Work to be completed:
Quote all of the data that follows exactly as written, skipping the images.

Information supplied:

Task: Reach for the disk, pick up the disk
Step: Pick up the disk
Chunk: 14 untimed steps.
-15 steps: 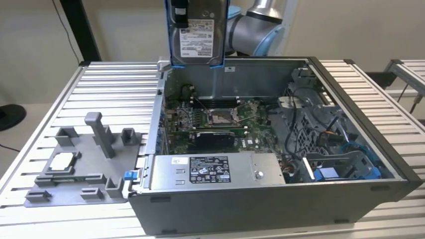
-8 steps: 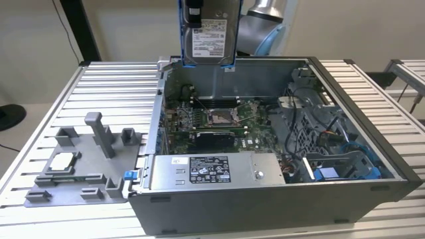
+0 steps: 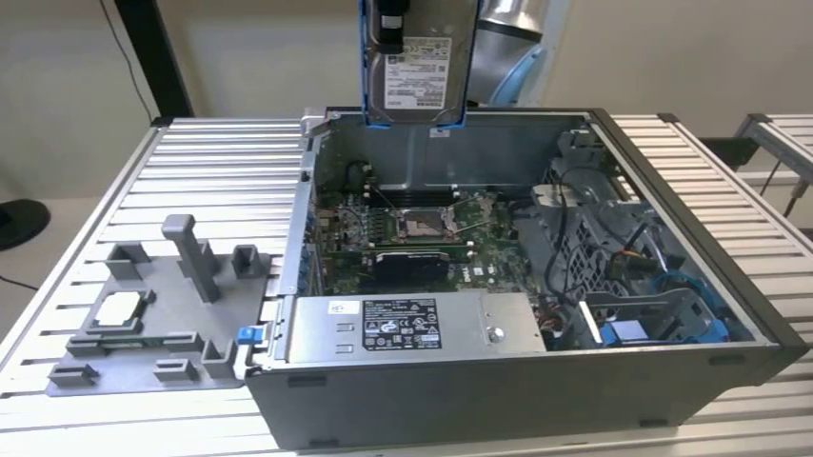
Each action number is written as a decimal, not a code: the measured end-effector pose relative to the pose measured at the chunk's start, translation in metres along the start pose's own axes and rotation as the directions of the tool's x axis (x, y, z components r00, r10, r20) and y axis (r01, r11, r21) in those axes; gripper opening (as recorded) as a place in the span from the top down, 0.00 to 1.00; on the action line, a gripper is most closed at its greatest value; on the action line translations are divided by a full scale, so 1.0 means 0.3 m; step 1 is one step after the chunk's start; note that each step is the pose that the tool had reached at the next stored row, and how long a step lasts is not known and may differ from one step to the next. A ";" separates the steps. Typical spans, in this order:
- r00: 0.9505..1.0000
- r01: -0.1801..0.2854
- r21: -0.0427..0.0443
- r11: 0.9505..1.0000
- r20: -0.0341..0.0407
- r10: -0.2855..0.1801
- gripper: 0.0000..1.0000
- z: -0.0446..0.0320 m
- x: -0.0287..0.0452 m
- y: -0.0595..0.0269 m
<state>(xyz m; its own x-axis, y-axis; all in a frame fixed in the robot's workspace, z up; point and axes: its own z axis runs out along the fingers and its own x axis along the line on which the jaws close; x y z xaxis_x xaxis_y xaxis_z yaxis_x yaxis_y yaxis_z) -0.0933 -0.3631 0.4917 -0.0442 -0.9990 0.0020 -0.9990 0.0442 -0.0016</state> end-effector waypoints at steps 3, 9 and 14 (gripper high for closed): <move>1.000 0.000 0.000 1.000 0.000 0.000 1.00 0.000 -0.001 -0.023; 1.000 0.000 0.000 1.000 0.000 0.000 1.00 0.000 -0.003 -0.058; 1.000 0.000 0.000 1.000 0.000 0.000 1.00 0.000 -0.005 -0.105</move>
<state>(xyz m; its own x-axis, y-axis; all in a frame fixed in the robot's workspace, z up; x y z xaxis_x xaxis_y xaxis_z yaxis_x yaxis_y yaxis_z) -0.0618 -0.3632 0.4917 -0.0443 -0.9990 0.0020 -0.9990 0.0443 -0.0016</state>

Finished task:
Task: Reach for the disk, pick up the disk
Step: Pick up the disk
Chunk: 14 untimed steps.
-15 steps: 
-8 steps: 
+0 steps: 
Each action number is written as a decimal, not a code: the measured end-effector pose relative to the pose measured at the chunk's start, translation in metres along the start pose's own axes and rotation as the directions of the tool's x axis (x, y, z components r00, r10, r20) and y axis (r01, r11, r21) in those axes; gripper opening (as recorded) as a place in the span from the top down, 0.00 to 1.00; on the action line, a gripper is most closed at its greatest value; on the action line translations are divided by a full scale, so 1.0 means 0.3 m; step 1 is one step after the chunk's start; note that each step is the pose that the tool had reached at the next stored row, and how long a step lasts is not known and may differ from one step to the next. A ";" separates the steps. Typical spans, in this order:
- r00: 0.9505..1.0000
- r01: -0.1801..0.2854
- r21: -0.0427..0.0443
- r11: 0.9505..1.0000
- r20: -0.0341..0.0407
- r10: -0.2855..0.1801
- gripper: 0.0000..1.0000
- z: -0.0446..0.0320 m
- x: -0.0287..0.0452 m
- y: -0.0595..0.0269 m
<state>(xyz m; its own x-axis, y-axis; all in a frame fixed in the robot's workspace, z up; point and axes: its own z axis runs out along the fingers and its own x axis along the line on which the jaws close; x y z xaxis_x xaxis_y xaxis_z yaxis_x yaxis_y yaxis_z) -0.0933 -0.3631 0.4917 -0.0442 -0.9990 0.0020 -0.9990 0.0442 -0.0016</state> end-effector waypoints at steps 3, 9 and 14 (gripper high for closed): <move>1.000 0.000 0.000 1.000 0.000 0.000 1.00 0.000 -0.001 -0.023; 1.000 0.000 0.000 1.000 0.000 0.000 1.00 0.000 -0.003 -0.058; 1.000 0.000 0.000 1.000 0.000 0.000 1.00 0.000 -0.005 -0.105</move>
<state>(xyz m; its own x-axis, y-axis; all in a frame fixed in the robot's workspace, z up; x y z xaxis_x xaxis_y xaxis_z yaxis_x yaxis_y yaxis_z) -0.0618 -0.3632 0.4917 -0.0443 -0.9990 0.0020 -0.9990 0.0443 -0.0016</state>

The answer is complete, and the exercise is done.